In what seemed like a game of Chinese whispers gone too far, the Indian media on Monday and Tuesday reported with great relish that Pakistan had decided to make Mandarin one of the country’s official languages, apart from Urdu and English. The Pakistan Senate, the story went, had approved a motion to this effect on Monday, ostensibly to strengthen the country’s ties with China. Additionally, this would help people working on the China Pakistan Economic Corridor communicate better, said the reports.
The narrative was furthered with glee by the Indian media, who viewed it as a fresh example of Pakistan’s appeasement of rival China. That the China Pakistan Economic Corridor, which India has repeatedly opposed, was mentioned in connection with the reports added to their news value.
“CPEC effect: Pakistan tags China’s Mandarin as official language month after replacing dollar with yuan for bilateral trade”, announced the headline of the Financial Express.
“To enhance CPEC communication, Pakistan makes China’s Mandarin an official language”, declared Zee News.
Times Now stressed on the growing closeness between the two countries in its report headlined, “Pakistan tilts further towards China, makes Mandarin one of its official languages”.
Outrage was quick to follow on Twitter, on both sides of the border.
This made for exciting news, but it wasn’t quite the truth.
A motion pertaining the Chinese language had indeed been passed in the Pakistani Senate on Monday, with a mention of CPEC and the word “official” in it, but that is where the similarity ended. The motion, by Senator Khalida Parveen of the People’s Party of Pakistan, merely suggested that the official Chinese language be taught in Pakistan, to “current and prospective CPEC human resource”.

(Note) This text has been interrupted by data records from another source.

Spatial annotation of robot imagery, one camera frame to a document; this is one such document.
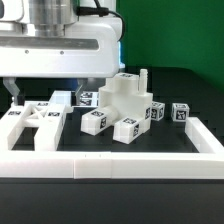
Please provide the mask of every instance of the white wall segment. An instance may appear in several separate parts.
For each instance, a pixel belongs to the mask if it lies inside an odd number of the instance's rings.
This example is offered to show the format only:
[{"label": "white wall segment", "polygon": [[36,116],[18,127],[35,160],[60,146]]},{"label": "white wall segment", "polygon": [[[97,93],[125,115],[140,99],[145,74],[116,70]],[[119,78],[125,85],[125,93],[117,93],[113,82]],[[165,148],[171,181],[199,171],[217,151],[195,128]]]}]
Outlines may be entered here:
[{"label": "white wall segment", "polygon": [[224,153],[224,147],[197,117],[186,120],[185,133],[200,153]]},{"label": "white wall segment", "polygon": [[66,153],[10,151],[1,153],[0,177],[73,178],[73,164]]}]

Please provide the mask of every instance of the green wall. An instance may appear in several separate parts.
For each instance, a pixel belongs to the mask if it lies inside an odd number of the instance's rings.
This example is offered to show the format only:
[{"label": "green wall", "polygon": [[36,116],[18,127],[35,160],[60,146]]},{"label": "green wall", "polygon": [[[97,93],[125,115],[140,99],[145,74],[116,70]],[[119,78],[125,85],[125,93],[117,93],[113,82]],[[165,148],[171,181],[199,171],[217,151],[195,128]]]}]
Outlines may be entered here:
[{"label": "green wall", "polygon": [[224,91],[223,0],[118,0],[127,66],[189,68]]}]

“This House recommends that, in view of the growing collaboration between Pakistan and China under the CPEC, courses of the Official Chinese Language should be launched for all current and prospective Pakistani CPEC human resource in order to overcome any costly communication barriers.”

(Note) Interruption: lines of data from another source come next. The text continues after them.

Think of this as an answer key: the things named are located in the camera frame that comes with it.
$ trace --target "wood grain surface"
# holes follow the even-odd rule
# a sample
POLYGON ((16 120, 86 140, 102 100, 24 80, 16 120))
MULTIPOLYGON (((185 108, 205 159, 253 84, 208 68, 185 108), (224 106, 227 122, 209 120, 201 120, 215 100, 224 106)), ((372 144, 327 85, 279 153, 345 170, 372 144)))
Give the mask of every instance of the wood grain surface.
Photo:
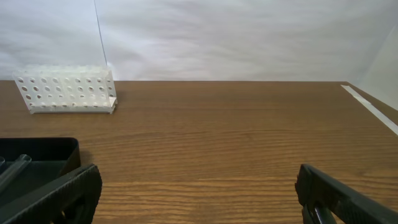
POLYGON ((0 137, 77 138, 94 223, 302 223, 302 163, 398 210, 398 137, 341 84, 116 82, 114 114, 30 115, 0 82, 0 137))

The motion was not about making Mandarin the official language of Pakistan. It was about teaching the official Chinese language in Pakistan. This does not take away from Pakistan’s growing closeness to the Asian giant – the motion specifically mentions that fact and several reports indicate that the language is become increasingly popular in the country – but it is not quite the same as according official status to a foreign language in a country that has numerous regional tongues, some in dire need of attention.
So how did the news get misinterpreted and then amplified?
The news seems to have been first misreported by Pakistan’s Abb Tak news channel.
This was picked up by several news outlets, including the the Indian news agency Asian News International. But by the time ANI reported the story, the approval of “motion to declare Chinese as official language” (which was wrong to start with), had become: Mandarin approved as official language of Pakistan.
The sequence thereon is not entirely clear, but several subsequent India media reports quoted ANI in their articles on the topic. Even though the actual text of the motion came out later on Monday, Indian reports published on Tuesday continued to parrot the wrong claim about Pakistan making Mandarin its official language in the rush to put out eyeball-grabbing news, even though none of the credible Pakistani channels had carried the news.